[Problem to solve]:
How many of the lines in the data contain "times"? Give only the number.

[Material provided]:

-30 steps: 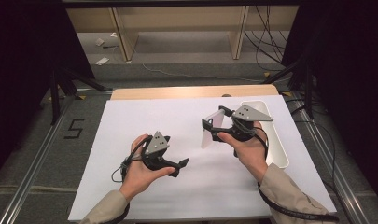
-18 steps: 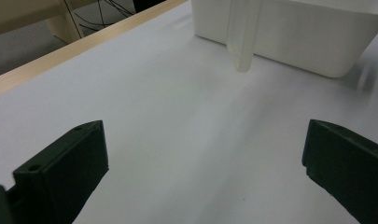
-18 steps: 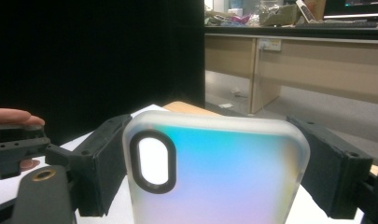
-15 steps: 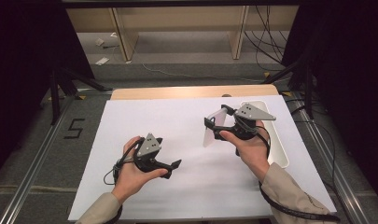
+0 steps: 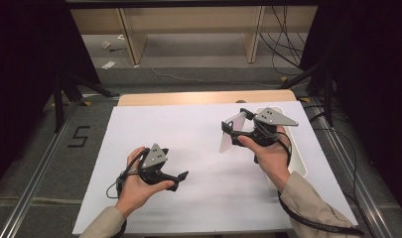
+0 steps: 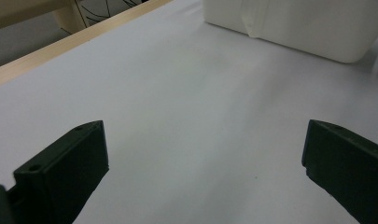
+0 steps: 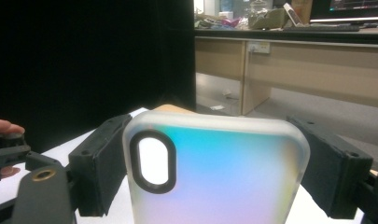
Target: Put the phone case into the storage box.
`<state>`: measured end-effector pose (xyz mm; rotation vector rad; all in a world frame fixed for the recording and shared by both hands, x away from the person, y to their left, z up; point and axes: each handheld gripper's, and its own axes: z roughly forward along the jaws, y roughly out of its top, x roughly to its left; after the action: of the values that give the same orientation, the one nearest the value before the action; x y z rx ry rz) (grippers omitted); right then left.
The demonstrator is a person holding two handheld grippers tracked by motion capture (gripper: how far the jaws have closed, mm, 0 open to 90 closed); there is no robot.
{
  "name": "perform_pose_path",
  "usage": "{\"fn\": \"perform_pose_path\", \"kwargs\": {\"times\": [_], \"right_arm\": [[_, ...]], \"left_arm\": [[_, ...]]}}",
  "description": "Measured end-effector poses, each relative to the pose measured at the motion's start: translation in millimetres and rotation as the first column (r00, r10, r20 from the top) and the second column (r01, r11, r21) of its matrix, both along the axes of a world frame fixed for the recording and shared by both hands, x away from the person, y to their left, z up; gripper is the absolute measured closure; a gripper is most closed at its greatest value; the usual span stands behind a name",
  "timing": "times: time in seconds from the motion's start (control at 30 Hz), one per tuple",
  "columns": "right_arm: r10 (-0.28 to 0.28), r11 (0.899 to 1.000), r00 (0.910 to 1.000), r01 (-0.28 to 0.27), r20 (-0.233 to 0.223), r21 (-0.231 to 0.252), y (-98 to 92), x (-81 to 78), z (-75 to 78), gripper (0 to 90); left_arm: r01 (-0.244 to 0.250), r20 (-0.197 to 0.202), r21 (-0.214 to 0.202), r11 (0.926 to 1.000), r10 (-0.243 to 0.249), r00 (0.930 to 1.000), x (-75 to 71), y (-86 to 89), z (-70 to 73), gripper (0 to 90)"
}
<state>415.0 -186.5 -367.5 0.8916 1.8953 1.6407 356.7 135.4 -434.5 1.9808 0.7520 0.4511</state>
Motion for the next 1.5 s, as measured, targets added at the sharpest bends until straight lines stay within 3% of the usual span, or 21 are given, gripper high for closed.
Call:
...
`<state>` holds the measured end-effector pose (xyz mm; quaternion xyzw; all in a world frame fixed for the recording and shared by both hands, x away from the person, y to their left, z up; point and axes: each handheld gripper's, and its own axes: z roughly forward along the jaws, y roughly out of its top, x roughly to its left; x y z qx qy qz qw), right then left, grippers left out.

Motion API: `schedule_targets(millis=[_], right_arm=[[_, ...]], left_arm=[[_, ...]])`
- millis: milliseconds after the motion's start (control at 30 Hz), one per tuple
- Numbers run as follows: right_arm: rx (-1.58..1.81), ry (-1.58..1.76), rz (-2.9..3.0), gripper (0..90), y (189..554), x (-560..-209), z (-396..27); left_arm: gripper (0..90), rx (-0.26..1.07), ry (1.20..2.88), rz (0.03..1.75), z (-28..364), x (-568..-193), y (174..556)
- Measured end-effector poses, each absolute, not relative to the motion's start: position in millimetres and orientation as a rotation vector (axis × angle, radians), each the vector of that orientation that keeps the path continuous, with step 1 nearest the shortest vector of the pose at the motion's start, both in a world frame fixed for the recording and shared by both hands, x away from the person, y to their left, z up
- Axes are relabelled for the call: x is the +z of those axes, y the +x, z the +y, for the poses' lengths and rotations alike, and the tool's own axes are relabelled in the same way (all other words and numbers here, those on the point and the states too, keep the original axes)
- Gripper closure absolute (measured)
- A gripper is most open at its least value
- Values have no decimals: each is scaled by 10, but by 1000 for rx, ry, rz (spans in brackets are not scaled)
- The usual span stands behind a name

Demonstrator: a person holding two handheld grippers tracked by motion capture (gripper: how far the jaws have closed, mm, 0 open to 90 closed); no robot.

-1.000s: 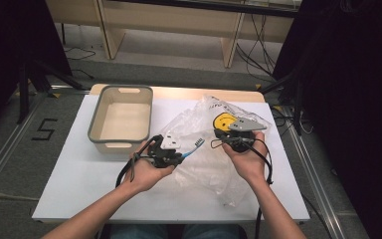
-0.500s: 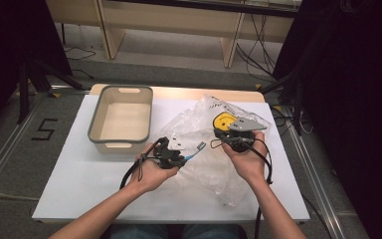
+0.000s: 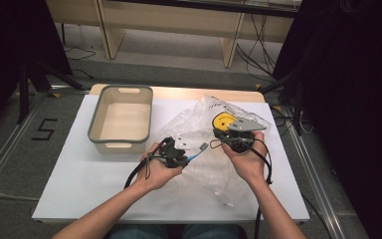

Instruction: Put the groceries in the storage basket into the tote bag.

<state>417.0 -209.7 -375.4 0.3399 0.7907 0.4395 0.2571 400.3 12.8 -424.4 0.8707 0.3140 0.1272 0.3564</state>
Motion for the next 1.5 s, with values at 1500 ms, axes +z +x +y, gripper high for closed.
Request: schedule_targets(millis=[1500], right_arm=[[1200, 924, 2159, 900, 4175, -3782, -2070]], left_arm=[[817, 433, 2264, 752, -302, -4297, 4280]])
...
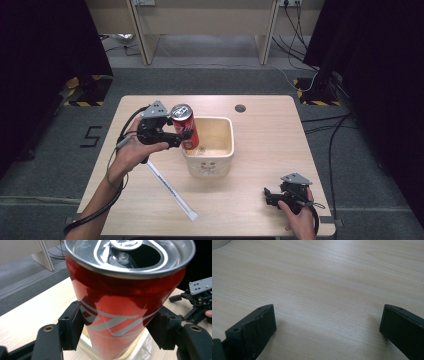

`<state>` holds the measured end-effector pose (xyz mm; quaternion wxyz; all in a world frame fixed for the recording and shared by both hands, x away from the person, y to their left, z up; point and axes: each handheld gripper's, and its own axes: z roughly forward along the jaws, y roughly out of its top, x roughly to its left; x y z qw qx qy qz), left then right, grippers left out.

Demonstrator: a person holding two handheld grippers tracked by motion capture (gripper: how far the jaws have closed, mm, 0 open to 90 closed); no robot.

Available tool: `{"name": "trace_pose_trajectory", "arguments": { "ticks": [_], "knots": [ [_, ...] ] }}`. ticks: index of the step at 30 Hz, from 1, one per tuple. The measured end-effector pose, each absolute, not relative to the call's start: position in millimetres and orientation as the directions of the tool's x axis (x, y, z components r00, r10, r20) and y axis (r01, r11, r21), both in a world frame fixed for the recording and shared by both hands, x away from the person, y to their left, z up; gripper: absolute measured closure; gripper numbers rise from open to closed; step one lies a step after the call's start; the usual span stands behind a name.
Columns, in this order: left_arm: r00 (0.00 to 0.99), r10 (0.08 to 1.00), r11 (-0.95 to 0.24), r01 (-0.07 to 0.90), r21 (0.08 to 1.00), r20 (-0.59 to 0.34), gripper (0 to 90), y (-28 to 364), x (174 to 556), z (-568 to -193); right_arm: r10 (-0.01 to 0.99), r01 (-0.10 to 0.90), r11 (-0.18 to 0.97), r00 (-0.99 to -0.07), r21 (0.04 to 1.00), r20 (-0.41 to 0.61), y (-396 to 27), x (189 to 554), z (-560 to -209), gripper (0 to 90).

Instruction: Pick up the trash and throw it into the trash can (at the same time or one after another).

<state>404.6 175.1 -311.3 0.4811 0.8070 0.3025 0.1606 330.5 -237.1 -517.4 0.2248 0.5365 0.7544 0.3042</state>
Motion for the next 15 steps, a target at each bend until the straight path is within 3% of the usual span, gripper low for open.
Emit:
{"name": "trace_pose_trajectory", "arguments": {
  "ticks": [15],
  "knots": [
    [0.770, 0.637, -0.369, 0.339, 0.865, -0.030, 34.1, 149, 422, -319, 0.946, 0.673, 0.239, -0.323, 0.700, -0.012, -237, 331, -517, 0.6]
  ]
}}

[Answer section]:
2